### Work item
Repeat each entry in the data, exactly.

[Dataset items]

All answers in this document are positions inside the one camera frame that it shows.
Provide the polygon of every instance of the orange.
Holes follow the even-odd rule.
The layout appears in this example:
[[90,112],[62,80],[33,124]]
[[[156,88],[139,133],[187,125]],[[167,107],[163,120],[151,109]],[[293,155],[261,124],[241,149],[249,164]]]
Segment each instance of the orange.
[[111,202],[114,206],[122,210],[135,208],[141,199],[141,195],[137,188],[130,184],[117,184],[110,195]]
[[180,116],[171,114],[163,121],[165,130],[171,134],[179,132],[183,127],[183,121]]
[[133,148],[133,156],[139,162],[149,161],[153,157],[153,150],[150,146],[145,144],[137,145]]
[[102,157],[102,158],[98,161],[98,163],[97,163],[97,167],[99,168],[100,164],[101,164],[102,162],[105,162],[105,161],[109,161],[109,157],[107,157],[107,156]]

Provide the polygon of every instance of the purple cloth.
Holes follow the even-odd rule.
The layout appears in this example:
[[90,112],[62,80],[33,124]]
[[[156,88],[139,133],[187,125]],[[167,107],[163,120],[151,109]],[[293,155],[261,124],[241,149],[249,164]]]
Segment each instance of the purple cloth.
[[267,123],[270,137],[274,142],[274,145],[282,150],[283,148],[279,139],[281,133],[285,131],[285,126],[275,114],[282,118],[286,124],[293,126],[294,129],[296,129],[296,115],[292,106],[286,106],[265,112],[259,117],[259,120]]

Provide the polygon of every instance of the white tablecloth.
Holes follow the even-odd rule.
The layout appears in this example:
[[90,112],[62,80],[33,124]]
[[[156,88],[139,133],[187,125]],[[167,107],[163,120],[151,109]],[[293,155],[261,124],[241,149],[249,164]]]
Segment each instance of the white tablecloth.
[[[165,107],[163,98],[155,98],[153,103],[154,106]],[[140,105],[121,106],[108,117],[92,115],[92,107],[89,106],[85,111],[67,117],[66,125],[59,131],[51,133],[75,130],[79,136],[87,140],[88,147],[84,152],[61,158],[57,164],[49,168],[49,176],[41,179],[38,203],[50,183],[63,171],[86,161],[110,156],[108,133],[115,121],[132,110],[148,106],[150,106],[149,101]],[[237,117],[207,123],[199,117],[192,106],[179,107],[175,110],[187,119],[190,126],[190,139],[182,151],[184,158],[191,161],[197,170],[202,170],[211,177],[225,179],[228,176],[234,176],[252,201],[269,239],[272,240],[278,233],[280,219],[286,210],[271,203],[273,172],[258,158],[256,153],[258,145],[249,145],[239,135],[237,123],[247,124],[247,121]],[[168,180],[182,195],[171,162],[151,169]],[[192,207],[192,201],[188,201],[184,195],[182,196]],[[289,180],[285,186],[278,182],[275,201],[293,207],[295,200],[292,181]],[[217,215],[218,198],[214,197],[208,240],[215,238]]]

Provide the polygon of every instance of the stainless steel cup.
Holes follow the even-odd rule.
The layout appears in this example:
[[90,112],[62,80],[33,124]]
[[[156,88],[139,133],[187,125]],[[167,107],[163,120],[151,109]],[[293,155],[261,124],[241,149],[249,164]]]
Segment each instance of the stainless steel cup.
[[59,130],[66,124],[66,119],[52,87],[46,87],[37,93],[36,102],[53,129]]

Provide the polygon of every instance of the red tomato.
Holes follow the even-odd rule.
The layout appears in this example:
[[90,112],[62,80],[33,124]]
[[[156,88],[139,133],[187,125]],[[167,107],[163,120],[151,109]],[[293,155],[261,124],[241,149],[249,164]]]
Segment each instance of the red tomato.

### Written response
All answers in this document are positions inside the one camera frame that it shows.
Provide the polygon of every instance of the orange.
Holes follow the even-odd rule.
The layout appears in this example:
[[90,112],[62,80],[33,124]]
[[[156,88],[139,133],[187,125]],[[167,107],[163,120],[151,109]],[[293,155],[261,124],[241,149],[249,164]]]
Segment each instance of the orange.
[[111,202],[114,206],[122,210],[135,208],[141,199],[141,195],[137,188],[130,184],[117,184],[110,195]]
[[180,116],[171,114],[163,121],[165,130],[171,134],[179,132],[183,127],[183,121]]
[[133,148],[133,156],[139,162],[149,161],[153,157],[153,150],[150,146],[145,144],[137,145]]
[[102,157],[102,158],[98,161],[98,163],[97,163],[97,167],[99,168],[100,164],[101,164],[102,162],[105,162],[105,161],[109,161],[109,157],[107,157],[107,156]]

Provide the polygon of every instance of the purple cloth.
Holes follow the even-odd rule.
The layout appears in this example:
[[90,112],[62,80],[33,124]]
[[[156,88],[139,133],[187,125]],[[167,107],[163,120],[151,109]],[[293,155],[261,124],[241,149],[249,164]]]
Segment each instance of the purple cloth.
[[267,123],[270,137],[274,142],[274,145],[282,150],[283,148],[279,139],[281,133],[285,131],[285,126],[275,114],[282,118],[286,124],[293,126],[294,129],[296,129],[296,115],[292,106],[286,106],[265,112],[259,117],[259,120]]

Provide the polygon of every instance of the white tablecloth.
Holes follow the even-odd rule.
The layout appears in this example:
[[90,112],[62,80],[33,124]]
[[[156,88],[139,133],[187,125]],[[167,107],[163,120],[151,109]],[[293,155],[261,124],[241,149],[249,164]]]
Segment each instance of the white tablecloth.
[[[165,107],[163,98],[155,98],[153,103],[154,106]],[[140,105],[121,106],[108,117],[92,115],[92,107],[89,106],[85,111],[67,117],[66,125],[59,131],[51,133],[75,130],[79,136],[87,140],[88,147],[84,152],[61,158],[57,164],[49,168],[49,176],[41,179],[38,203],[50,183],[63,171],[86,161],[110,156],[108,133],[115,121],[132,110],[148,106],[150,106],[149,101]],[[237,117],[207,123],[199,117],[192,106],[179,107],[175,110],[187,119],[190,126],[190,139],[182,151],[184,158],[191,161],[197,170],[202,170],[211,177],[225,179],[228,176],[234,176],[252,201],[269,239],[272,240],[278,233],[280,219],[286,210],[271,203],[273,172],[258,158],[256,153],[258,145],[249,145],[239,135],[237,123],[247,124],[247,121]],[[168,180],[182,195],[171,162],[151,169]],[[192,207],[192,201],[188,201],[184,195],[182,196]],[[289,180],[285,186],[278,182],[275,201],[293,207],[295,200],[292,181]],[[217,215],[218,198],[214,197],[208,240],[215,238]]]

Provide the polygon of every instance of the stainless steel cup.
Holes follow the even-odd rule.
The layout appears in this example:
[[90,112],[62,80],[33,124]]
[[[156,88],[139,133],[187,125]],[[167,107],[163,120],[151,109]],[[293,155],[261,124],[241,149],[249,164]]]
Segment each instance of the stainless steel cup.
[[59,130],[66,124],[66,119],[52,87],[46,87],[37,93],[36,102],[53,129]]

Provide the polygon of every instance of the red tomato.
Holes follow the even-odd rule.
The layout appears in this example:
[[90,112],[62,80],[33,124]]
[[[156,88],[139,133],[187,125]],[[167,107],[163,120],[151,109]],[[293,155],[261,124],[241,149],[249,164]]]
Segment each instance of the red tomato.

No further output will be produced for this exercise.